⟨
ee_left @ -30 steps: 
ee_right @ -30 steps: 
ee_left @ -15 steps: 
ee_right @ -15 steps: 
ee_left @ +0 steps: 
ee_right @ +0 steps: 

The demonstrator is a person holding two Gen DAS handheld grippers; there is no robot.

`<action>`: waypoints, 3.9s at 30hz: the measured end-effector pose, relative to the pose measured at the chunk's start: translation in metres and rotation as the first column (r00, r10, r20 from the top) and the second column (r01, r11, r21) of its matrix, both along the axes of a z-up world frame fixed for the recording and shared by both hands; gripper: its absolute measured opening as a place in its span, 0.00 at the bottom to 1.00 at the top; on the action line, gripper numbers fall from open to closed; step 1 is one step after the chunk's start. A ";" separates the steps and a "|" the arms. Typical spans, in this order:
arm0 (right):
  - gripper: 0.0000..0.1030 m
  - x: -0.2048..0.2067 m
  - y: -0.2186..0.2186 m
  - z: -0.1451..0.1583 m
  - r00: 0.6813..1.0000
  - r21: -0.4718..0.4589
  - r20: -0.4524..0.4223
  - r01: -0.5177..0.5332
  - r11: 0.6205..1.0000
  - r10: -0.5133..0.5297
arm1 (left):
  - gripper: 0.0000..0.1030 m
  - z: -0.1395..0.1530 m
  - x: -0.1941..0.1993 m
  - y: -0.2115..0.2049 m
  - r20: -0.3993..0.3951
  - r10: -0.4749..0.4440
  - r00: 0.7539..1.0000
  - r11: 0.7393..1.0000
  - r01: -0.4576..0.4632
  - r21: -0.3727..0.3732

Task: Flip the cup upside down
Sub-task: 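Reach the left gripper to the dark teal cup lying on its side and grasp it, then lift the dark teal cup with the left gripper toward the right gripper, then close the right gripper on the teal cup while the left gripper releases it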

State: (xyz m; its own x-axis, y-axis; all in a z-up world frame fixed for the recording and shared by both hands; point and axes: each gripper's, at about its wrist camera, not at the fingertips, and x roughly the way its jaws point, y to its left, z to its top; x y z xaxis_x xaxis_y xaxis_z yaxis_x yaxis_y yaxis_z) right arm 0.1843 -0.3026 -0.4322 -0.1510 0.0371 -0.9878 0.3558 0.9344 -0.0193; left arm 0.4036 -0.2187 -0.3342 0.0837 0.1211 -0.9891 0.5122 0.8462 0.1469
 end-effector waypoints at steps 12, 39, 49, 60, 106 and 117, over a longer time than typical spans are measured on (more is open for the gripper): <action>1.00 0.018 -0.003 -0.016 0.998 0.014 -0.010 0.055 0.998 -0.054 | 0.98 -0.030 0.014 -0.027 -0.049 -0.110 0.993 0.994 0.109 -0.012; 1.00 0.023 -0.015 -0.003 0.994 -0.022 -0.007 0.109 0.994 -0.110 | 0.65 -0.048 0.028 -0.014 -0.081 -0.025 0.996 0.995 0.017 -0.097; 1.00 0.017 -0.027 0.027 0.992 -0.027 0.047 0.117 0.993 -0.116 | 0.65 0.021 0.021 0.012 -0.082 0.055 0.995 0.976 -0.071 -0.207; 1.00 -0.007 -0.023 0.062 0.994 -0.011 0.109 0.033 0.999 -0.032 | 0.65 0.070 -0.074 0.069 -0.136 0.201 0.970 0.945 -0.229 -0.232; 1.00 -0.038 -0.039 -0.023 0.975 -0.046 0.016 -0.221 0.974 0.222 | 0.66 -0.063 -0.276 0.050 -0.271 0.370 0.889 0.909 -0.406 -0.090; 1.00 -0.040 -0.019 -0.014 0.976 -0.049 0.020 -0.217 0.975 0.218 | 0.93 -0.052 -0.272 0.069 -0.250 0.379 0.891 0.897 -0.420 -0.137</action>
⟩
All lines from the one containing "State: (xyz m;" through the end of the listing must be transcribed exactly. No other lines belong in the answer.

WRITTEN RESPONSE:
State: (xyz m; its own x-axis, y-axis; all in a z-up world frame fixed for the recording and shared by both hands; point and axes: each gripper's, at about its wrist camera, not at the fingertips, and x roughly the way its jaws point, y to its left, z to its top; x y z xaxis_x xaxis_y xaxis_z yaxis_x yaxis_y yaxis_z) right arm 0.1843 -0.3026 -0.4322 -0.1510 0.0371 -0.9878 0.3558 0.9344 -0.0193; left arm 0.4036 -0.2187 -0.3342 0.0837 0.1211 -0.9891 0.5122 0.8462 0.1469
 end-effector waypoints at steps 12, 39, 49, 60, 106 and 117, over a longer time than typical spans are measured on (more is open for the gripper): <action>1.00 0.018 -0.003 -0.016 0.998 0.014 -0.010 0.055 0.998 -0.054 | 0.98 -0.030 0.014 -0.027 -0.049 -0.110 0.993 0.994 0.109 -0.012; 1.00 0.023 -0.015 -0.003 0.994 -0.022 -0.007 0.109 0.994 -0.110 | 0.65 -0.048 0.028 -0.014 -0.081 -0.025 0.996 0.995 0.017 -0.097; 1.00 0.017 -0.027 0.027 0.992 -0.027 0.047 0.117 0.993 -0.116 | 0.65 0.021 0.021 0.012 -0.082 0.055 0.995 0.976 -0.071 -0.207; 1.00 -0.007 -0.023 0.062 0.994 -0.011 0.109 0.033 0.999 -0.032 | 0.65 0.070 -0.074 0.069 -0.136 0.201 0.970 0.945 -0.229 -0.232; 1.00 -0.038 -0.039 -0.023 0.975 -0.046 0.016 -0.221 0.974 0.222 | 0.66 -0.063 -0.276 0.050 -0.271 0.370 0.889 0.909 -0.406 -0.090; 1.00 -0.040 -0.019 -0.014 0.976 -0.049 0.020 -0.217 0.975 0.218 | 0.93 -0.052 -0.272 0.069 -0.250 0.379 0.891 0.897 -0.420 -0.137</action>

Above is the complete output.